Stand and Deliver
Editor’s note: Given that a big slice of our audience are millenials—folks who by age group and by culture are big on changing the world—we try and keep pace with the passion. Teaching in the inner city is a subject that comes up in our circles, we know people who are thinking seriously about it, and we know a few who have actually done it, or are doing it. We thought you’d like to hear from one of the veterans.
I got through my first year of teaching by getting drunk every Saturday and going to church every Sunday. It isn’t a pretty truth, but there it is. It helped that my roommates made sure I wasn’t alone on the weekends in case I had panic attacks. And my best friend Karen kept me hydrated on a nearly daily basis with Starbucks hot chocolate.
On weekends before my sister and brother-in-law moved out of the country, I would ride the train to their home an hour west and play with my nephews and cry for hours on my sister’s bed. Suffice it to say it was the hardest year of my life.
It wasn’t supposed to be hard. I had wanted to be a teacher since I was born. I had done what I was supposed to do: volunteered at schools, lived in the “inner-city,” read the right books, aced student teaching.
Theory is different than practice.
Early on in my first year of teaching, I got a care package from a dear friend in Minnesota, a teacher himself. When I called to thank him, I asked, “How do you do this? How can you possibly survive being a teacher? I don’t think I can make it through the year.”
He said, “Yeah, but it’s like marriage. You can’t let yourself think about divorce. You don’t give yourself that option.”
There are plenty of really good reasons why people get divorced. But his words have stayed with me because they offered me a different truth. By giving myself the option of leaving, I would be gone long before I walked out of the door.
A few days later while talking (crying) to my dad on the phone, he said the other big truth of that year: “Raye, pretty soon this year will be a distant memory.”
I didn’t leave. That year was impossibly hard. The kind of hard that plumbs the depths and changes you forever. The kind that leaves you sitting in Lake Michigan a month after the end of the school year, so drunk you can only crawl, screaming at God until there aren’t any more tears, there isn’t any more voice. Because it isn’t fair that Rashad got kicked out of his house on the coldest weekend of February. It isn’t fair that Yari’s brother died. Because you can bleed out love for a year, but you can’t control the outcomes of the lives you’ve touched, the lives that have touched you.
I like to imagine that God was sitting next to me in Lake Michigan. That he cried next to me.
I started therapy the following week.
I don’t get drunk anymore. I still go to church (almost) every Sunday.
It’s been ten years since that first year of teaching. Now I have come full circle, and I coach new teachers. I help them get through their first year of teaching. I observe in their classrooms once a week and talk with them about their practice. And I remember. I remember a lot. I remember how achingly difficult that year was, the year that indeed is now a distant memory.
But I remember other things, too. Like the way it felt to see Layanna read her first chapter book, carrying it around like a favorite teddy bear, pages worn and cover torn.

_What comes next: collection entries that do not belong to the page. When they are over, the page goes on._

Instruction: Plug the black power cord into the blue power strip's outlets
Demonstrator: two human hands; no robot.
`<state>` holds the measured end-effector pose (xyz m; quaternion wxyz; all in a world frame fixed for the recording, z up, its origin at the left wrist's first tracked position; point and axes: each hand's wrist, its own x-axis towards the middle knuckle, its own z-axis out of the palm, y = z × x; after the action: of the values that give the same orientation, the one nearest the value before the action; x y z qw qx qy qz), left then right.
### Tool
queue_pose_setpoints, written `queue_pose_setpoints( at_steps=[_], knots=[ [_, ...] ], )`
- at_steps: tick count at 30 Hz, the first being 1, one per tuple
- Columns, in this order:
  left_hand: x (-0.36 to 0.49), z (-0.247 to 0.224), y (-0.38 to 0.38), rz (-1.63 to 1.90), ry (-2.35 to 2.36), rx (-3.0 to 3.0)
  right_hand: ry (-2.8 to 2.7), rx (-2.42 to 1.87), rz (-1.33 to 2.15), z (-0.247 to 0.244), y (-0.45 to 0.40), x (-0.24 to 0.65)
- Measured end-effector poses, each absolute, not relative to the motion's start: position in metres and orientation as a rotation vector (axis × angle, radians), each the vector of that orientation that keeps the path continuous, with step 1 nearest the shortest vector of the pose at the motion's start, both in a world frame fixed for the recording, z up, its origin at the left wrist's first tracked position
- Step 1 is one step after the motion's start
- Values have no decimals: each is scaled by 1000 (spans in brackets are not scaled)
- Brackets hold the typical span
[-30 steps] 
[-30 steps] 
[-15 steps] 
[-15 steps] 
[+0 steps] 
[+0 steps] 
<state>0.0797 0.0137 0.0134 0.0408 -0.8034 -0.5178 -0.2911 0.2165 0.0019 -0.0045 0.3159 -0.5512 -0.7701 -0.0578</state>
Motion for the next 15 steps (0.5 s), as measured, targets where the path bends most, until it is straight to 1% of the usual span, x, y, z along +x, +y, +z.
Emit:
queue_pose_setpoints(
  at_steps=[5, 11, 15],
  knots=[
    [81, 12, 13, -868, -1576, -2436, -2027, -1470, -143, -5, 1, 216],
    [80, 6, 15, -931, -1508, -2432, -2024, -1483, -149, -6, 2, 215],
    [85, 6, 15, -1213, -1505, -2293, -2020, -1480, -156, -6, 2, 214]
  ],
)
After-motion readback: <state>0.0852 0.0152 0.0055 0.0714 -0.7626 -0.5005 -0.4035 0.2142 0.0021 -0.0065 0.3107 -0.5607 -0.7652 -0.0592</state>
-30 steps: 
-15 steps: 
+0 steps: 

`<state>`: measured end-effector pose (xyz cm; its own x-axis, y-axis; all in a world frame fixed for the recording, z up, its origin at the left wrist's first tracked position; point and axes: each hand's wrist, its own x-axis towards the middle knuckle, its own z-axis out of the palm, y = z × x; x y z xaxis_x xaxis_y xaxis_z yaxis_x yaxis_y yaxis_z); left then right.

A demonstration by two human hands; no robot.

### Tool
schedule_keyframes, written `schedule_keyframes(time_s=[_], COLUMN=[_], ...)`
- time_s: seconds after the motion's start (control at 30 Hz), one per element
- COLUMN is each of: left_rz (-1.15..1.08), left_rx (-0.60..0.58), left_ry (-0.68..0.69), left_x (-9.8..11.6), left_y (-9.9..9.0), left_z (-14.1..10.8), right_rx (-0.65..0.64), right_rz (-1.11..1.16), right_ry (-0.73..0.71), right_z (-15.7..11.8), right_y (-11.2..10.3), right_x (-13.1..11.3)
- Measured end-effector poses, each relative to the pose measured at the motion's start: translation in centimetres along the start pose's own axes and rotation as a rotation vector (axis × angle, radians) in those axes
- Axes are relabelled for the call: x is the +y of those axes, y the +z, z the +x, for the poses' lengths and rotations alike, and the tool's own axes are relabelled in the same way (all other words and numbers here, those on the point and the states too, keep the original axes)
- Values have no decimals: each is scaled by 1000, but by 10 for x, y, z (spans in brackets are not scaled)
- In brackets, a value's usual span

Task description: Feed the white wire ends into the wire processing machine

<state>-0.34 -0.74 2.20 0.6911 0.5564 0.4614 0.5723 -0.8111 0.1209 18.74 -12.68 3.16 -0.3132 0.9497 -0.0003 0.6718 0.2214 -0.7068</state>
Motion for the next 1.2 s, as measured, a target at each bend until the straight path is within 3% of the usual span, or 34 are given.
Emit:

The excitement she felt when we went to the Borders bookstore only ten blocks from the school and she realized she could get there by bus, a bigger world unlocked and opened.
I remember the way Aaron’s mother cried at his report card pickup, causing me concern until she said through tears, “You’re the first teacher who has believed in my son.” I remember his shy smile as we read picture books and his refusal to be ashamed to read “baby books,” determined to read no matter what it took.
Or the time that Diara, who never made my life easy, yelled at some students from another class who made a comment about me. “Don’t you dare talk about MY teacher like that!” How she called to check to see that I was all right when I was out sick for three days, confirming that deep down she really did care.
There were the walks to the Subway around the corner, the Burger King crowns we got on birthdays, my seventh graders not too cool for such simple celebrations. Of course there were the light bulb moments when something suddenly started to make sense. I had most of the light bulb moments during that first year, but I like to believe my students had a few, too.
And there was the commute. Every day I drove down Lake Shore Drive, the road that carves the boundary between Chicago and Lake Michigan. And every day I made a point to look out over the lake to admire the beauty of the sun coming up, its rays kissing the water, showing off its artistic ability. I thought of it as choosing life each day instead of choosing death. Choosing to live that day instead of just surviving. Choosing not to walk out the door. Choosing to remember that the day would not come again.
The first year of anything is hard. There’s so much that is unknown, and it’s humbling to have to learn.
So we’re faced with the choice of doing the hard, right thing, over and over and over.
People like to ask if these sorts of things are worth it. Did the good outweigh the bad? In the end, can I be sure that I did the right thing, that I did all that I could to make sure my students were successful?
I don’t know.
But I am so glad I didn’t leave. I would have missed so much.